* [ABOUT THIS TASK]
Using the listing below, retype exactly the lines starting at the one with "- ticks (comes" and ending at the one with "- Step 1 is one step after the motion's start", and include both.
################
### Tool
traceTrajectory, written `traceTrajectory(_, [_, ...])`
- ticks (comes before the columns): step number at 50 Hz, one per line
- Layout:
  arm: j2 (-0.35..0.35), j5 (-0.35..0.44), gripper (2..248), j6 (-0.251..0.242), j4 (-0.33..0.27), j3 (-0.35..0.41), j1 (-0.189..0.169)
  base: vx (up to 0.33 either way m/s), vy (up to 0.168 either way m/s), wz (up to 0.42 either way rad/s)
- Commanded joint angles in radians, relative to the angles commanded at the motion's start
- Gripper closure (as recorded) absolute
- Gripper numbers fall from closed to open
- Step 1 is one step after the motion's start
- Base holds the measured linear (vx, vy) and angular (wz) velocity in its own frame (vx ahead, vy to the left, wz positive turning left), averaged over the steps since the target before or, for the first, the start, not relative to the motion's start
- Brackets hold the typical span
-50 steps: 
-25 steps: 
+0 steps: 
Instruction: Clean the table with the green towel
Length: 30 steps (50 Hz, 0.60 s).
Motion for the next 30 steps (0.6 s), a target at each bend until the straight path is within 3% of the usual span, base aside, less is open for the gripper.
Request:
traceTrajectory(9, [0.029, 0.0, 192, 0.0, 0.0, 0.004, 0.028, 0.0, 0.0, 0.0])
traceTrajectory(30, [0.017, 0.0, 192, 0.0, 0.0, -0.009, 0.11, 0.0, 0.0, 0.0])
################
* [SOLUTION]
- ticks (comes before the columns): step number at 50 Hz, one per line
- Layout:
  arm: j2 (-0.35..0.35), j5 (-0.35..0.44), gripper (2..248), j6 (-0.251..0.242), j4 (-0.33..0.27), j3 (-0.35..0.41), j1 (-0.189..0.169)
  base: vx (up to 0.33 either way m/s), vy (up to 0.168 either way m/s), wz (up to 0.42 either way rad/s)
- Commanded joint angles in radians, relative to the angles commanded at the motion's start
- Gripper closure (as recorded) absolute
- Gripper numbers fall from closed to open
- Step 1 is one step after the motion's start

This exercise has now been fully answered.